Te maravillas, esposa mía, dice Jesucristo, cómo no oigo a aquel que ves derramar muchas lágrimas, y que da a los pobres muchas limosnas por honra mía. En cuanto a lo primero, te digo, que acaece muchas veces, que corriendo dos fuentes, vienen a juntarse, y si el agua de la una viene turbia, ensucia la de la otra que venía clara y limpia, de suerte que no hay quien la beba. Lo mismo sucede con las lágrimas de muchos, que algunas veces proceden del abatimiento y miseria de la misma naturaleza, o de los trabajos y tribulaciones del mundo, o del puro y solo miedo del infierno: el agua de estas lágrimas viene turbia y cenagosa, porque no nacen en modo alguno del amor de Dios.
Pero hay otras lágrimas que me son muy gratas, las cuales provienen de la consideración de los beneficios divinos, o de la de sus pecados, o del amor de Dios. Estas lágrimas elevan el alma desde las cosas terrenas hasta el cielo, y regeneran al hombre para la vida eterna. Pues hay dos generaciones, una carnal y otra espiritual. La generación carnal engendra al hombre de la inmundicia a la inmundicia, llora los defectos de la carne y sufre con alegría los trabajos del mundo. Estos no son hijos de lágrimas, porque con tales lágrimas no se adquiere la vida eterna. Pero engendra un hijo de lágrimas la madre que llora la pérdida del alma, y que se desvela porque su hijo no ofenda a Dios. Semejante madre está más inmediata y allegada al hijo, que la que engendra carnalmente; porque por esta generación espiritual se alcanza la vida eterna.
Respecto a que ese da limosna, te digo, que si compraras a tu hijo un vestido con el dinero de tu criado, el vestido sería en justicia de tu criado, que era el dueño del dinero. Lo mismo acaece espiritualmente; pues cualquiera que abruma a sus súbditos
o a los prójimos para socorrer con el dinero de éstos las almas de sus amigos y parientes, esto más me provoca a ira que me aplaca; porque lo injustamente tomado aprovechará a aquellos que antes poseían justamente los bienes, mas no a aquellos por quienes se aplica. Sin embargo, porque éste lo ha hecho bien contigo y te ha socorrido, se le debe ayudar en el alma y en el cuerpo: en el alma, rogando a Dios por él, porque nadie sabe lo que agradan a Dios los ruegos de los humildes, según voy a declarártelo con un ejemplo. Si uno ofreciera a un rey gran cantidad de plata, dirían los que lo vieran: Por cierto es un gran presente. Pero si rezara un Padre nuestro por el rey, se burlarían de él. Mas sucede muy al contrario delante de Dios; pues todo el que por el alma de otro reza un Padre nuestro, es más acepto a Dios que una gran suma de oro lo es para el mundo, según se echó de ver en san Gregorio, quien con su oración alvió de sus penas a un emperador infiel.

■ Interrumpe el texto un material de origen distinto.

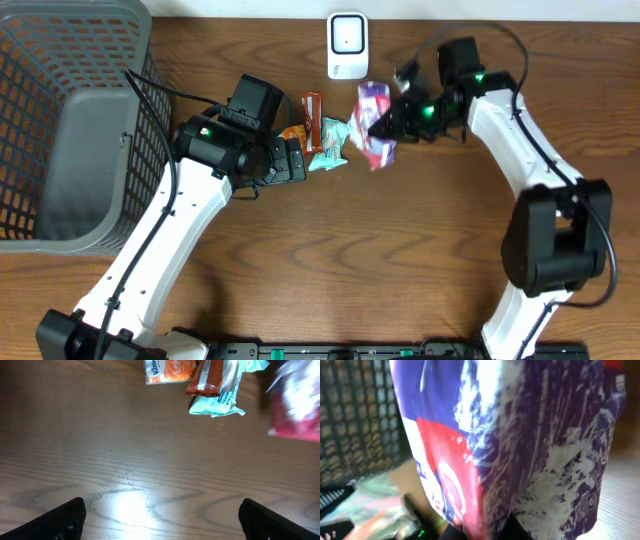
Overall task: Scan the item barcode
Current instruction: 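Lift the purple package and hold its barcode up to the scanner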
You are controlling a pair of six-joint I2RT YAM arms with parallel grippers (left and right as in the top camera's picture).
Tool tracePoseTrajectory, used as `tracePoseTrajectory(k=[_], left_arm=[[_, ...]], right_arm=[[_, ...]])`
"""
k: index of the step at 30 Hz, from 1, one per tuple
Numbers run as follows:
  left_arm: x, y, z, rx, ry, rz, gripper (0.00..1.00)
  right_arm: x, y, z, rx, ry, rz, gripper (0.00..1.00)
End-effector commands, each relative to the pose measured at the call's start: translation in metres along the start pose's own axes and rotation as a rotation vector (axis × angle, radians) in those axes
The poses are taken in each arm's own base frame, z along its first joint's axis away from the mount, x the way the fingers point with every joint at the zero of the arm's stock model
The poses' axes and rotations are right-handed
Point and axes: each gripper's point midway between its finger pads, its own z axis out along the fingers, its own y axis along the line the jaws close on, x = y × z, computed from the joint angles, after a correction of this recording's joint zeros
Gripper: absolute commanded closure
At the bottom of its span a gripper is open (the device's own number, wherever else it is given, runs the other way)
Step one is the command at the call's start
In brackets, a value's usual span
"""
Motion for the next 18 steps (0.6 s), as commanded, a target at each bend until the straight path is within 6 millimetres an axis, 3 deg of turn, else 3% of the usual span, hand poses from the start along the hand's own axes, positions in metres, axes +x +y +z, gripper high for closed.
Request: tracePoseTrajectory(k=[1, 3, 8, 11, 14, 18], left_arm=[[0.000, 0.002, 0.000, -0.009, 0.002, 0.003, 0.02], [0.000, 0.002, 0.000, -0.009, 0.002, 0.003, 0.02], [0.000, 0.002, 0.000, -0.009, 0.002, 0.003, 0.02], [0.000, 0.002, 0.000, -0.009, 0.002, 0.003, 0.02], [0.000, 0.002, 0.000, -0.009, 0.002, 0.003, 0.02], [0.000, 0.002, 0.000, -0.009, 0.002, 0.003, 0.02]], right_arm=[[0.014, -0.021, 0.005, -0.189, 0.035, 0.160, 0.99], [0.013, -0.042, 0.001, -0.151, 0.008, 0.191, 0.96], [0.012, -0.081, -0.021, 0.010, -0.035, 0.257, 0.61], [0.012, -0.099, -0.040, 0.168, -0.052, 0.272, 0.50], [0.008, -0.105, -0.064, 0.330, -0.073, 0.260, 0.41], [0.000, -0.097, -0.076, 0.400, -0.090, 0.193, 0.34]])
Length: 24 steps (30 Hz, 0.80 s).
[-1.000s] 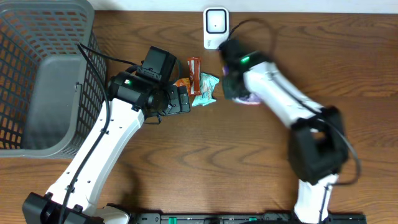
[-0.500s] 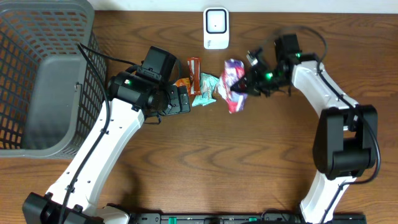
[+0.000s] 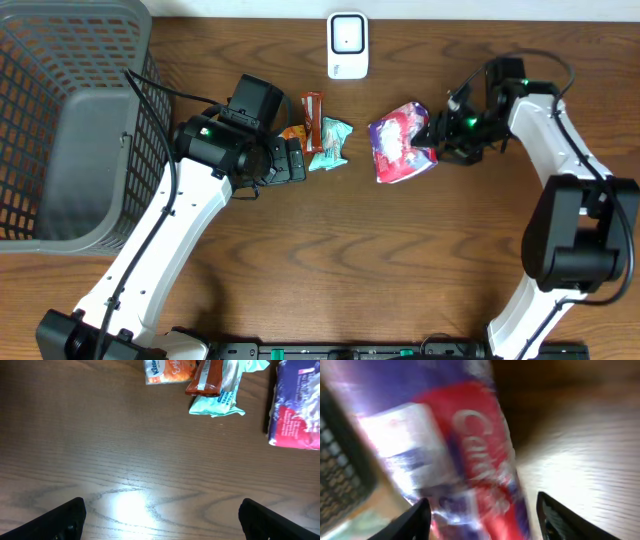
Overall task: Scan the item barcode
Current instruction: 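Lift the purple package and hold its barcode up to the scanner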
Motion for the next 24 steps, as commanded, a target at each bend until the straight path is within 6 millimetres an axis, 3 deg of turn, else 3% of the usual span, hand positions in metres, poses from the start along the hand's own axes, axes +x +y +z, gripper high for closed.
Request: tracePoseTrajectory(k=[1, 4, 6, 9, 17, 24], left_arm=[[0.000, 0.002, 0.000, -0.009, 0.002, 0.003, 0.02], [0.000, 0.002, 0.000, -0.010, 0.001, 0.003, 0.02], [0.000, 0.002, 0.000, -0.010, 0.001, 0.003, 0.02], [0.000, 0.002, 0.000, -0.009, 0.002, 0.003, 0.02], [0.000, 0.002, 0.000, -0.009, 0.002, 0.003, 0.02], [0.000, 0.002, 0.000, -0.010, 0.001, 0.003, 0.02]], right_arm=[[-0.015, -0.001, -0.023, 0.142, -0.098, -0.089, 0.34], [-0.018, -0.008, -0.022, 0.220, -0.116, -0.105, 0.34], [-0.021, -0.015, -0.021, 0.280, -0.132, -0.114, 0.27], [-0.023, -0.022, -0.021, 0.315, -0.144, -0.116, 0.23], [-0.028, -0.041, -0.018, 0.388, -0.150, -0.102, 0.25], [-0.029, -0.051, 0.006, 0.370, -0.112, -0.090, 0.27]])
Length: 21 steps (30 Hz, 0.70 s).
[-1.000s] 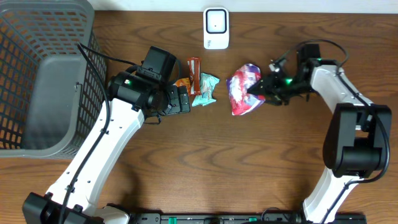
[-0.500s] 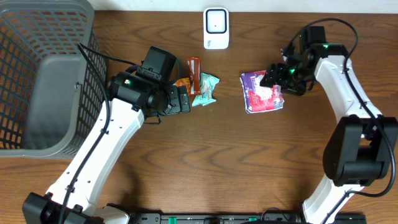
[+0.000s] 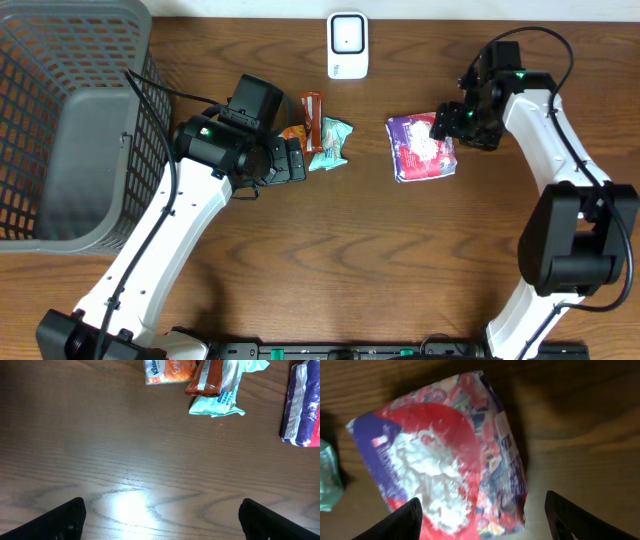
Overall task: Scan the item barcode
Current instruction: 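Lift the purple package and hold its barcode up to the scanner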
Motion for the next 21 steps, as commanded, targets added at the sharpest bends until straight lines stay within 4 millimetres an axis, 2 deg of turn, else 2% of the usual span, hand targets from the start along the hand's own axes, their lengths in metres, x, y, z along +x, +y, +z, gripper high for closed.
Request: tracePoseTrajectory(k=[1, 8, 11, 12, 14, 15, 18, 21], left_arm=[[0.000, 0.002, 0.000, -0.009, 0.002, 0.003, 0.02], [0.000, 0.002, 0.000, -0.010, 0.001, 0.003, 0.02], [0.000, 0.002, 0.000, -0.010, 0.001, 0.003, 0.02], [0.000, 0.002, 0.000, -0.010, 0.001, 0.003, 0.02], [0.000, 0.002, 0.000, -0.009, 0.002, 0.003, 0.02], [0.000, 0.002, 0.000, -0.009, 0.002, 0.003, 0.02], [0.000, 0.002, 0.000, -0.009, 0.002, 0.003, 0.02], [0.000, 0.002, 0.000, -0.009, 0.002, 0.003, 0.02]], right_arm=[[0.012, -0.003, 0.024, -0.010, 0.062, 0.005, 0.28], [0.021, 0.001, 0.055, -0.059, 0.125, 0.014, 0.35], [0.029, 0.009, 0.070, -0.127, 0.175, 0.002, 0.48], [0.032, 0.020, 0.074, -0.196, 0.194, -0.009, 0.61], [0.032, 0.031, 0.073, -0.269, 0.198, -0.011, 0.93], [0.031, 0.036, 0.072, -0.297, 0.196, -0.011, 0.99], [0.021, 0.065, 0.058, -0.456, 0.167, -0.023, 0.99], [-0.001, 0.086, 0.038, -0.556, 0.107, -0.006, 0.99]])
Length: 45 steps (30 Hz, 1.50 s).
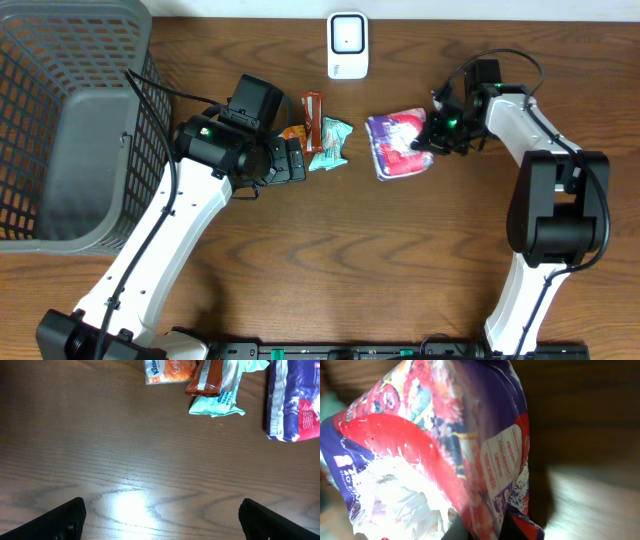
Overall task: Scan the item barcode
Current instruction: 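Lift the purple package and hold its barcode up to the scanner, then carry the purple package to the right side and release it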
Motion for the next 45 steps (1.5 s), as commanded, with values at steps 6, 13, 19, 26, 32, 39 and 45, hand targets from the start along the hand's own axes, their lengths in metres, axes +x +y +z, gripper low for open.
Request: tracePoseTrajectory(k=[6, 13, 19, 26, 32, 39, 45], left_arm=[[0.000, 0.002, 0.000, -0.009, 0.002, 0.003, 0.02], [0.000, 0.002, 0.000, -0.009, 0.002, 0.003, 0.02], [0.000, 0.002, 0.000, -0.009, 0.002, 0.003, 0.02], [0.000, 0.002, 0.000, -0.009, 0.002, 0.003, 0.02], [0.000, 0.002, 0.000, -0.009, 0.002, 0.003, 0.02], [0.000, 0.002, 0.000, -0.009, 0.002, 0.003, 0.02], [0.000, 0.002, 0.000, -0.009, 0.002, 0.003, 0.02]], right_arm=[[-0.066, 0.090, -0.046, -0.284, -0.216, -0.051, 0.99], [-0.131, 0.135, -0.061, -0.278, -0.540, -0.090, 0.99], [-0.159, 0.161, -0.063, -0.136, -0.803, -0.072, 0.99], [-0.164, 0.180, -0.054, -0.082, -0.917, -0.079, 0.99], [-0.169, 0.173, -0.059, -0.090, -0.927, -0.054, 0.99], [-0.179, 0.108, -0.109, 0.004, -0.927, 0.065, 0.99], [-0.164, -0.006, -0.162, 0.112, -0.887, 0.437, 0.99]])
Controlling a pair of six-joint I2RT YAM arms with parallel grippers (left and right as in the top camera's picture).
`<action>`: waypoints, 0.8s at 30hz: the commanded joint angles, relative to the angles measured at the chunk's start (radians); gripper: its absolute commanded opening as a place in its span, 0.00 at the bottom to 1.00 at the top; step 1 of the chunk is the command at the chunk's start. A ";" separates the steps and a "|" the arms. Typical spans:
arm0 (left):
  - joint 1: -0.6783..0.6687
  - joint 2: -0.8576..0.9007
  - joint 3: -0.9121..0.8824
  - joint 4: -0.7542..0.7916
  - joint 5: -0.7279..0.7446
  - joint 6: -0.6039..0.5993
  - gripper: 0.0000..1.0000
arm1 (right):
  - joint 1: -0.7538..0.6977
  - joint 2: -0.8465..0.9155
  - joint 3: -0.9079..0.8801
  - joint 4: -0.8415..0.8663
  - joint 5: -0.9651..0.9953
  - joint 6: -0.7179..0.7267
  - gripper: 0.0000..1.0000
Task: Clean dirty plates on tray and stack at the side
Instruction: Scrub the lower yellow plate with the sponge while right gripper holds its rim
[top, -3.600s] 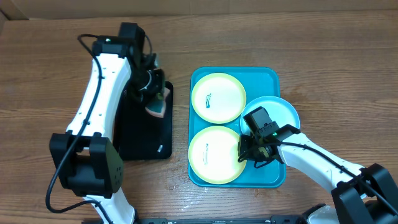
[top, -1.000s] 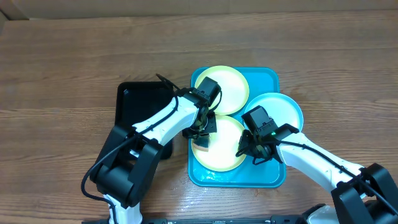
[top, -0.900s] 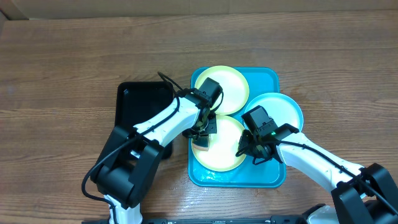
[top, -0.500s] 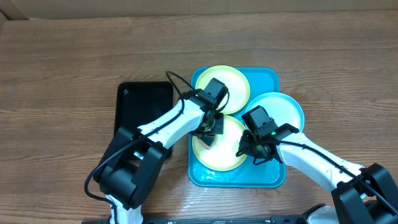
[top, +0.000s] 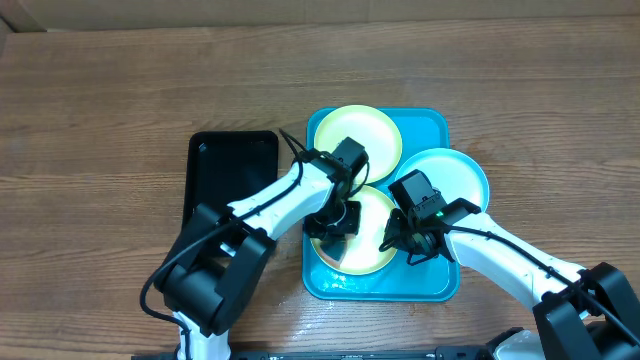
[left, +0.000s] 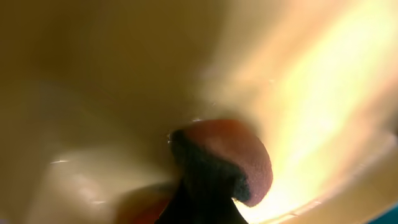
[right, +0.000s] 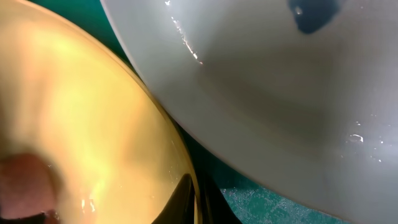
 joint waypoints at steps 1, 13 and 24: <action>0.025 0.019 -0.006 -0.015 -0.400 0.018 0.04 | -0.006 0.026 -0.020 -0.016 0.096 0.023 0.04; 0.026 0.018 0.032 0.004 -0.456 0.040 0.04 | -0.006 0.026 -0.020 -0.021 0.096 0.023 0.04; -0.032 0.018 0.016 0.243 0.228 0.032 0.04 | -0.006 0.026 -0.020 -0.028 0.097 0.023 0.04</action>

Dile, por consiguiente: Porque lo hiciste bien conmigo, ruego a Dios, remunerador de todos, que te lo pague según su gracia. Y dile además: Señor, a quien en gran manera estimo, una cosa te aconsejo y otra te ruego. Te aconsejo que abras los ojos de tu corazón, considerando lo mudable y vano que es el mundo, cuán enfriado está el amor de Dios en tu corazón y cuán grave es la pena y riguroso el juicio futuro. Atrae a tu corazón el amor de Dios, disponiendo para su honra y gloria todo tu tiempo, bienes temporales, obras, deseos y pensamientos; entrega también tus hijos a la voluntad y disposición de Dios, no quitando nada del amor del Señor por causa de ellos. Te ruego, en segundo lugar, que pidas en tus oraciones que Dios, que todo lo puede, te dé paciencia y llene tu corazón con su bendito amor.